Look through the entries below. Report each line that has the word "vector" in it.

>>>

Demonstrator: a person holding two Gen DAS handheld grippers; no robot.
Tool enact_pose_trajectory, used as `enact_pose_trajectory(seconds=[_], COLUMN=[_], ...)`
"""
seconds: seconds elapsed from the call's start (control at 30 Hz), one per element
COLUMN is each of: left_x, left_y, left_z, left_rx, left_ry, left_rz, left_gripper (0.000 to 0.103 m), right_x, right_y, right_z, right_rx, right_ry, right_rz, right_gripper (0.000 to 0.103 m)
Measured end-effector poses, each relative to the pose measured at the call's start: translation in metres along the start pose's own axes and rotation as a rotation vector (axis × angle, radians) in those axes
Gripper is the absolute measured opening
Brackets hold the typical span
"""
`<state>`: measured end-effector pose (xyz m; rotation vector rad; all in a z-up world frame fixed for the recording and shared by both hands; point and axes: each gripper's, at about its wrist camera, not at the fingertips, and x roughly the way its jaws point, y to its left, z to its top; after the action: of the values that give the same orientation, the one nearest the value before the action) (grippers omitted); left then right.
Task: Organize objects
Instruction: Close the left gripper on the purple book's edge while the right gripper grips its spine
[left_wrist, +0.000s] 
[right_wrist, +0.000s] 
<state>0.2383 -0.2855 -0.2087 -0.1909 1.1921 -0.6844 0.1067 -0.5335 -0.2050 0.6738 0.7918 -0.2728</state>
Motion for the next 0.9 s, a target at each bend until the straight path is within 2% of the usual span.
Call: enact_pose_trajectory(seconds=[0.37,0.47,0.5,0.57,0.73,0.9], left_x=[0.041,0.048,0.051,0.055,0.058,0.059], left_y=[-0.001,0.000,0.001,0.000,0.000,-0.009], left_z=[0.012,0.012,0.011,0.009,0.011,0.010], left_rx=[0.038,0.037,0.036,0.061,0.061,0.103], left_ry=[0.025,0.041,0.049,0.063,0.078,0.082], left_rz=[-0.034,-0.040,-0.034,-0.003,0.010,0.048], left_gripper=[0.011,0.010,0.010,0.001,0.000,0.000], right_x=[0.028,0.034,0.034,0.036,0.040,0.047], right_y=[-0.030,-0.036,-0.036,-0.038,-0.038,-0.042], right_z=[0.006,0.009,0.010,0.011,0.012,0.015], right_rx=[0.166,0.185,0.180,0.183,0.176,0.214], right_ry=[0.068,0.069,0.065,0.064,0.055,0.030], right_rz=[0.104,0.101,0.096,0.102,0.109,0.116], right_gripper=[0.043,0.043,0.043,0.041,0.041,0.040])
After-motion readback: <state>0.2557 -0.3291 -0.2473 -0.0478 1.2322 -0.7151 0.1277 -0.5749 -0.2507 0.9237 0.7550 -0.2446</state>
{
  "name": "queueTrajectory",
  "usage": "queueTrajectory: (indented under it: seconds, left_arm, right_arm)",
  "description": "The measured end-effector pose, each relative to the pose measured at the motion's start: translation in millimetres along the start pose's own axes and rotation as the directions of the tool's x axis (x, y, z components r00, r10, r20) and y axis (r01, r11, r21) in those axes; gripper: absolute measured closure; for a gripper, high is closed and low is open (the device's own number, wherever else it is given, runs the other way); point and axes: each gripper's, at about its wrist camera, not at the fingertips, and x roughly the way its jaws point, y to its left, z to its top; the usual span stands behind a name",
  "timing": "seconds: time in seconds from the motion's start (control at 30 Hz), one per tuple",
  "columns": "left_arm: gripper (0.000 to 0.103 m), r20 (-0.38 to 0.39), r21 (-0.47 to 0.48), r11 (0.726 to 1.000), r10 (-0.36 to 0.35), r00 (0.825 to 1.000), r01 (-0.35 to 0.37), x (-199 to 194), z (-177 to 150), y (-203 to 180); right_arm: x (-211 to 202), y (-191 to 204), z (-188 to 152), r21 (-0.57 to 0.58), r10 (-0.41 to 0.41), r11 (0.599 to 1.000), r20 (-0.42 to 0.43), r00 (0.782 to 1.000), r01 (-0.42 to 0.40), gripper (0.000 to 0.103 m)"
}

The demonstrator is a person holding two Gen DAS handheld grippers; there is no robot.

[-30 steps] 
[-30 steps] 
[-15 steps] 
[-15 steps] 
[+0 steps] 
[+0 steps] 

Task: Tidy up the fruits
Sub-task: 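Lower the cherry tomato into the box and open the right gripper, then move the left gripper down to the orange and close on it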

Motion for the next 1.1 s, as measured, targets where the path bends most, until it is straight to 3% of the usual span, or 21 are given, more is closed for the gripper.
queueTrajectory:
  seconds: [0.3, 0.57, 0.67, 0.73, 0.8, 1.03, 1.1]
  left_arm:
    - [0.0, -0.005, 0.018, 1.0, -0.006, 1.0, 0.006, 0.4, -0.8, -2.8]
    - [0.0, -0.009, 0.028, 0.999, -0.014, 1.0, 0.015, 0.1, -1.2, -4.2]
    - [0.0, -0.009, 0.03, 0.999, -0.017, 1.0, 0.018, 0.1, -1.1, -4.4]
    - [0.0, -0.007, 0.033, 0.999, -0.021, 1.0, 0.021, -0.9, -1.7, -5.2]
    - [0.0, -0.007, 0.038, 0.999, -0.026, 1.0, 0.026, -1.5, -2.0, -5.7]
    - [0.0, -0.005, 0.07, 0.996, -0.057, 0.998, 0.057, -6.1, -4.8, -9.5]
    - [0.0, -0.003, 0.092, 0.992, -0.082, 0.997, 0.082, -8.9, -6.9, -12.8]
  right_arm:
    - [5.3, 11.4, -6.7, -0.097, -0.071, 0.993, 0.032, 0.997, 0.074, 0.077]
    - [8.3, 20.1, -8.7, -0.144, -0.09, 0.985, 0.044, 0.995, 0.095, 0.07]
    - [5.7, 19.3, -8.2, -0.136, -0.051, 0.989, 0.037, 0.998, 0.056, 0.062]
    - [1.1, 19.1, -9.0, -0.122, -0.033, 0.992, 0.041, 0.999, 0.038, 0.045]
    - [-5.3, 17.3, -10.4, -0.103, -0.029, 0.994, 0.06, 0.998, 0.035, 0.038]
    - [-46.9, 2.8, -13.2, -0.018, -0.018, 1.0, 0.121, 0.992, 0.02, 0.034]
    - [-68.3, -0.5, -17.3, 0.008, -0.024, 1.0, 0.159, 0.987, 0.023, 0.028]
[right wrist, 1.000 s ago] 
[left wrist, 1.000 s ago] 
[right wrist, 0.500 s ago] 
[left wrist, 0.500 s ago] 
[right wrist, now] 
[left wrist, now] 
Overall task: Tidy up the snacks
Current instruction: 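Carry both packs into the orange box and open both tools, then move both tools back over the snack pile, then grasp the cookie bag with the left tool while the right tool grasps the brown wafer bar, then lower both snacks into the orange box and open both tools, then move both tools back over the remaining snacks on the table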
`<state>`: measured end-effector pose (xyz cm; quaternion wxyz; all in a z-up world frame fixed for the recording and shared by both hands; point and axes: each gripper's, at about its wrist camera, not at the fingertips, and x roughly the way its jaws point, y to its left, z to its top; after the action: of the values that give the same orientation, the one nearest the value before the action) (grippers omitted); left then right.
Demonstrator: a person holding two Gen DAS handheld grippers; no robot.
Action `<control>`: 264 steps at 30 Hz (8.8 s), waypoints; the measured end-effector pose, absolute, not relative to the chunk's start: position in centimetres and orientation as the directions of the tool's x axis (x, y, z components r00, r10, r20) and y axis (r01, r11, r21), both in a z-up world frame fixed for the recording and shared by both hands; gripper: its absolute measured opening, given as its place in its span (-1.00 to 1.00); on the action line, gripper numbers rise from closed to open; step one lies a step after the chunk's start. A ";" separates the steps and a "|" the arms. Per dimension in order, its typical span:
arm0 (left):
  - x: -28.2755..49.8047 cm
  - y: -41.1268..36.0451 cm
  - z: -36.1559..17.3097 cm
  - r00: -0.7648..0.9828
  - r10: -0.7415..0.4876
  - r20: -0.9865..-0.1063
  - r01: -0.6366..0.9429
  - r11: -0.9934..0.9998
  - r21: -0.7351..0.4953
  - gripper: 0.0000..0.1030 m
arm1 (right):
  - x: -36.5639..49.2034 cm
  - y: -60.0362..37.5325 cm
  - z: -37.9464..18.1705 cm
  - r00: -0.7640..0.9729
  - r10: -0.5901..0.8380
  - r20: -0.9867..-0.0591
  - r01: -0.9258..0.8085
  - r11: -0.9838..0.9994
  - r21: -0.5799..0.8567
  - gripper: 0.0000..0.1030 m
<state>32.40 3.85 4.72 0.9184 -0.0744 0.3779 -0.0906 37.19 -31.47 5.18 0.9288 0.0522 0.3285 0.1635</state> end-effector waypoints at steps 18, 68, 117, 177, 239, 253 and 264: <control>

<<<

Expected answer
Measured end-effector poses, each relative to the pose measured at the call's start: translation in metres along the start pose's own axes and rotation as a rotation vector (axis × angle, radians) in those axes
`<state>`: measured end-effector pose (xyz m; rotation vector rad; all in a z-up world frame fixed for the recording and shared by both hands; point and axes: each gripper's, at about its wrist camera, not at the fingertips, and x roughly the way its jaws point, y to its left, z to its top; after the action: of the values that give the same orientation, the one nearest the value before the action) (grippers omitted); left then right.

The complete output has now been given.